Count how many lines below contain the word "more", then give that number alone.
STORED DATA Block Start
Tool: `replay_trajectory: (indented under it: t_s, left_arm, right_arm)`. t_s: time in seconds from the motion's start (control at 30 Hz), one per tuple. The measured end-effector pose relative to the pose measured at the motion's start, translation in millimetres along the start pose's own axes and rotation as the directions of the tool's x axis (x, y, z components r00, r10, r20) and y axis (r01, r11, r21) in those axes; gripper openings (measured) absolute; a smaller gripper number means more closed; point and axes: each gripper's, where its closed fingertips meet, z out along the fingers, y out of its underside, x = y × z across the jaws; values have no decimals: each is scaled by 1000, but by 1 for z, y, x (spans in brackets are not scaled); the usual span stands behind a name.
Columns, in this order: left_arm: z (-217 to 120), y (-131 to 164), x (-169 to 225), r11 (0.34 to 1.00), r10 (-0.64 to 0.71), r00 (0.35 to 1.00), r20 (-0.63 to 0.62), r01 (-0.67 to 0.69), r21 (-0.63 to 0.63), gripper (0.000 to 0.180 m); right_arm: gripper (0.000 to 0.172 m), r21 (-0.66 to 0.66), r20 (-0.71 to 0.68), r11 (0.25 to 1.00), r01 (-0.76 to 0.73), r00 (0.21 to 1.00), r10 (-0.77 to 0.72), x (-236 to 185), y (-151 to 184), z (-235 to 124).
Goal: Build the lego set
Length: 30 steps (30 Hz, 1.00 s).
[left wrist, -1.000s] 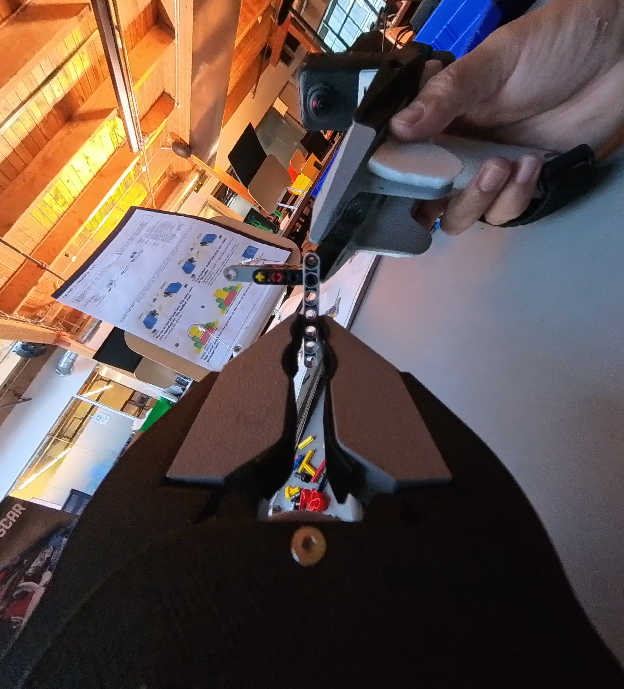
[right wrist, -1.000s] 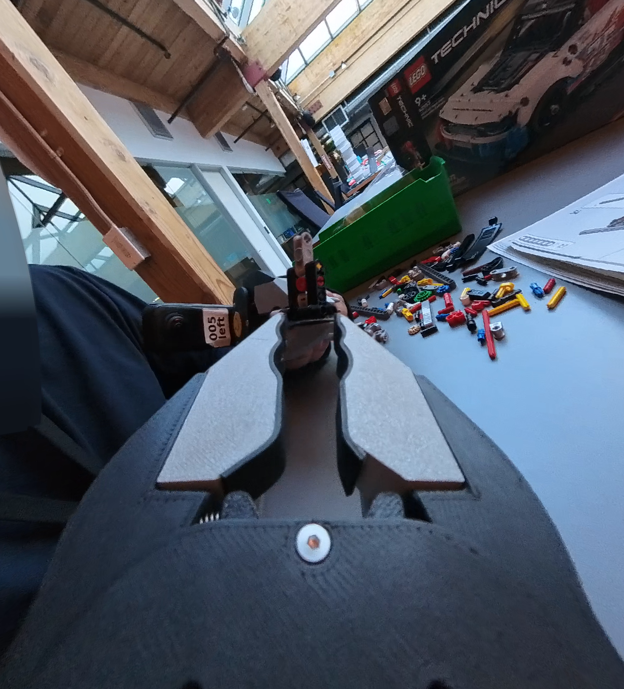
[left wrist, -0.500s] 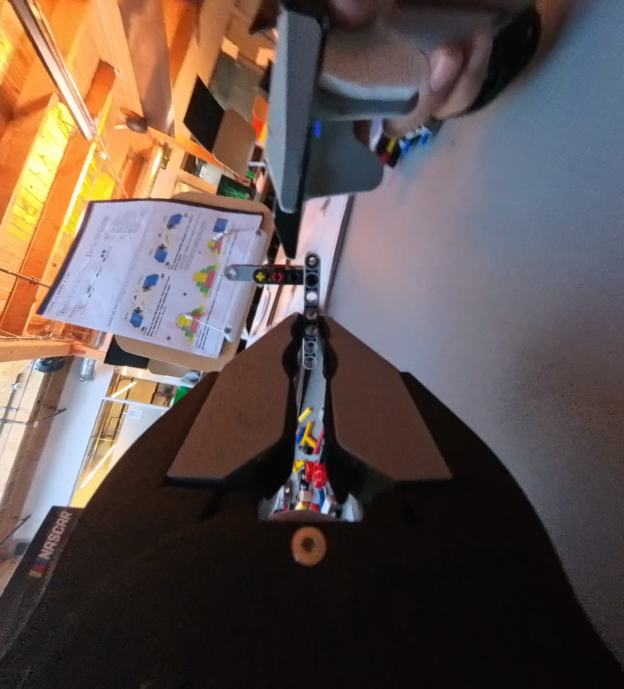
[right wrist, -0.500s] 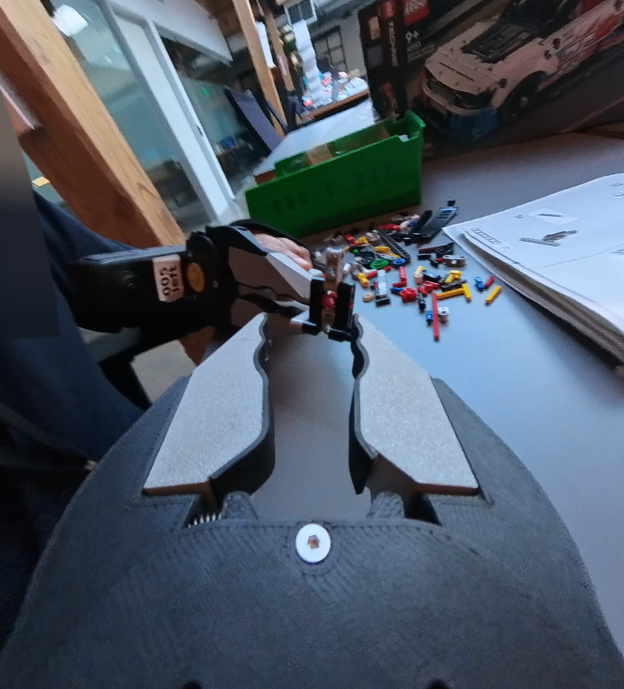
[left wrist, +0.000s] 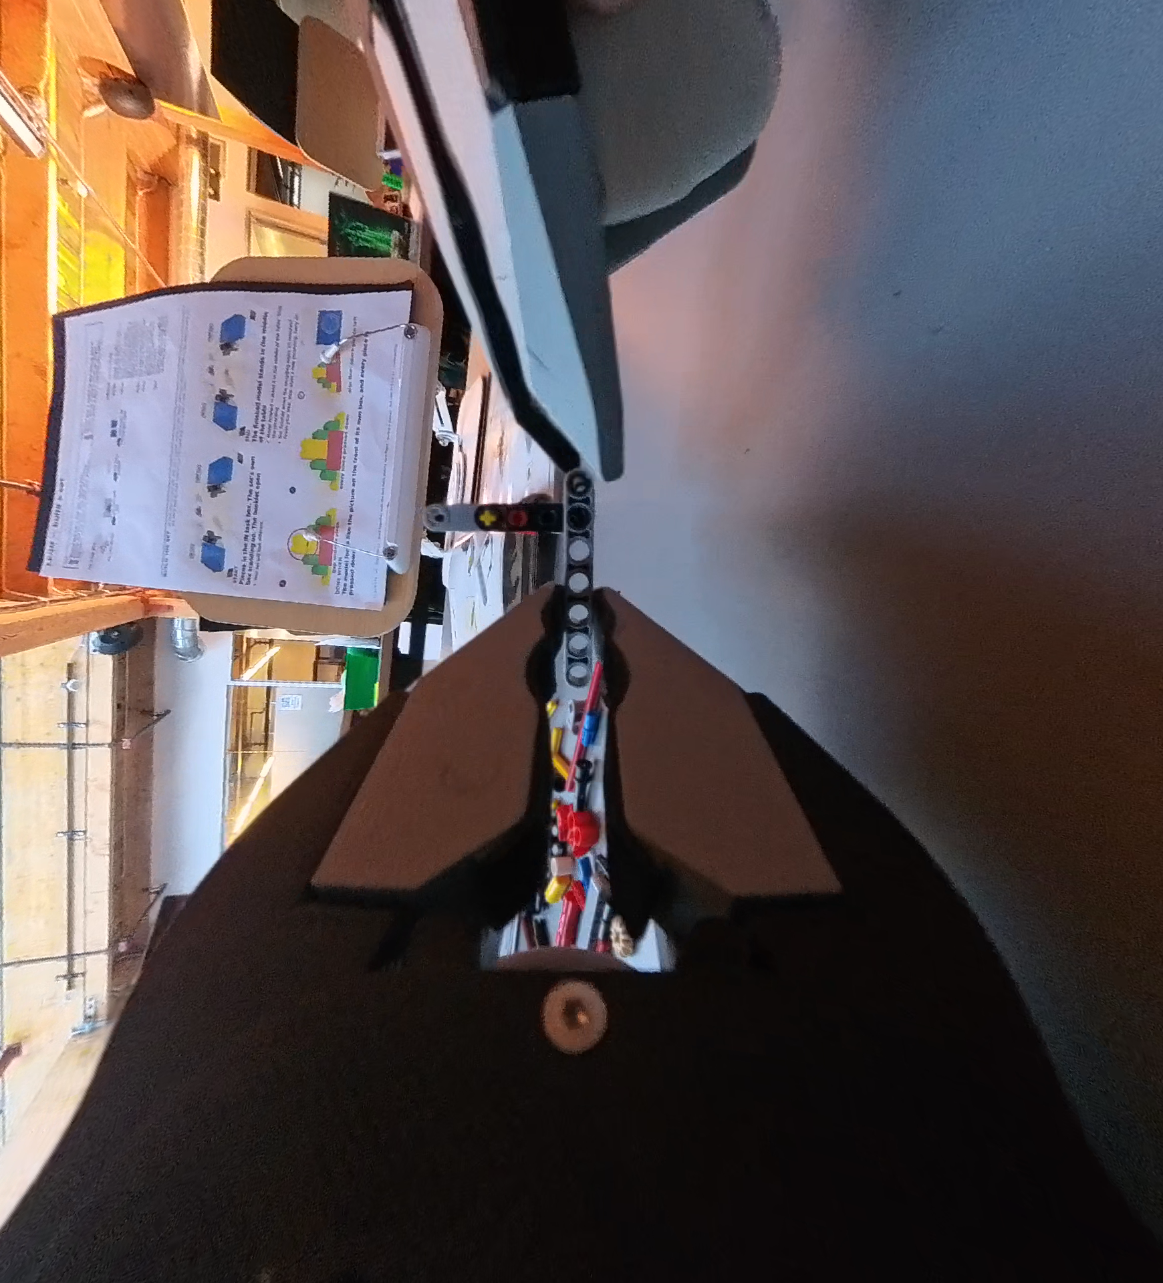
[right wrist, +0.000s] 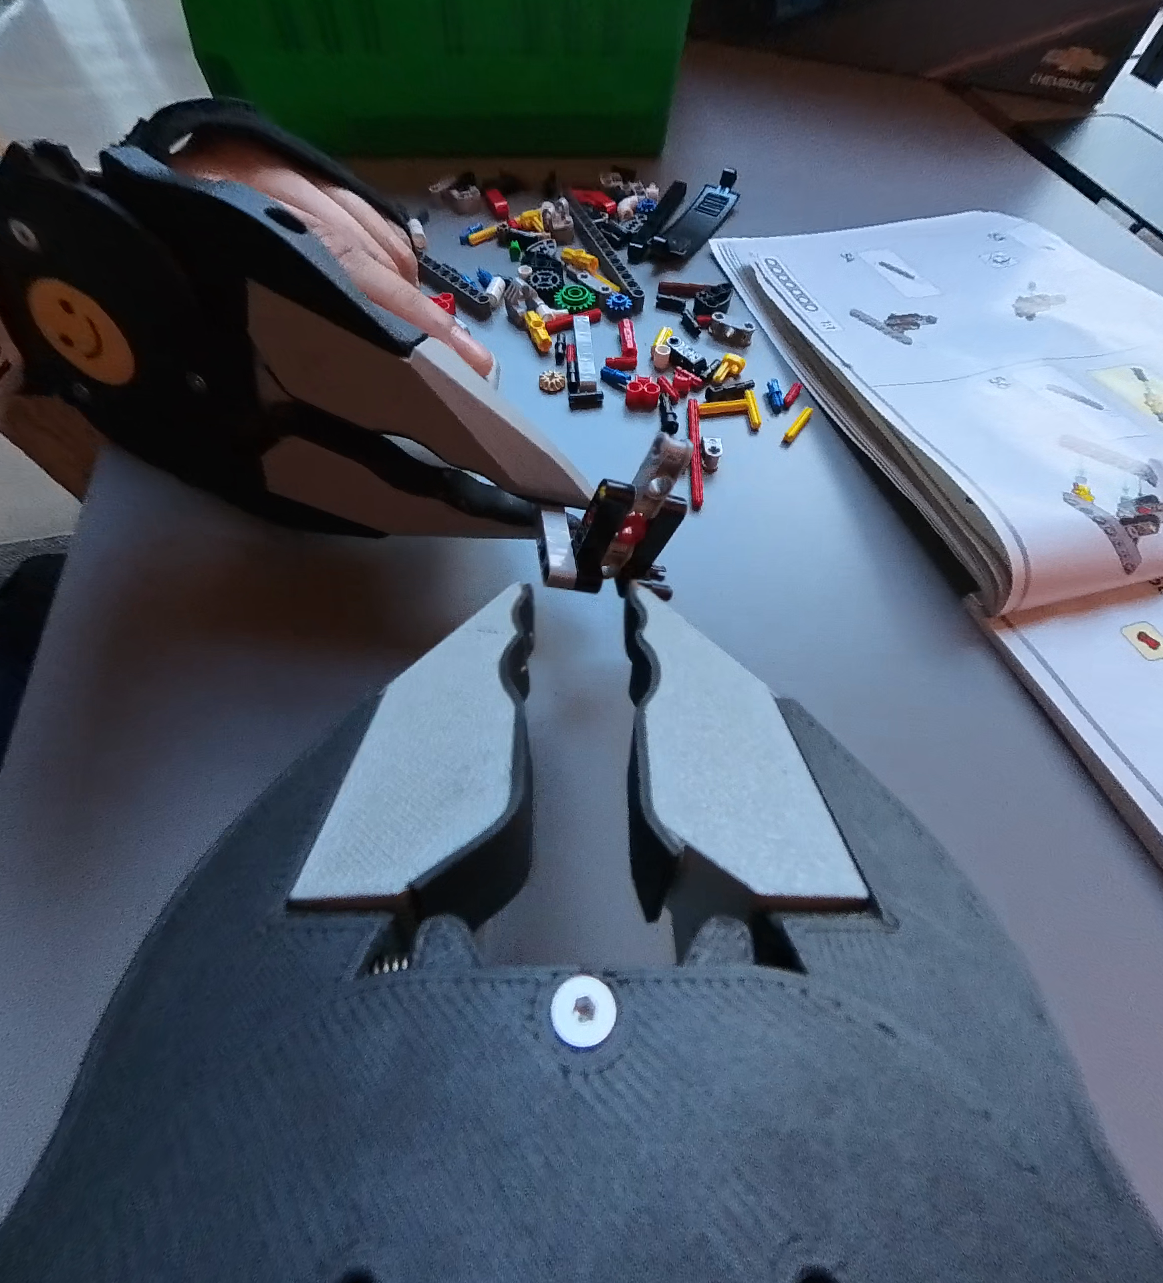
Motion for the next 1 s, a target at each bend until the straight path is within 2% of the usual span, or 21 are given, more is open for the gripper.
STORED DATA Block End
## ANSWER SPACE
2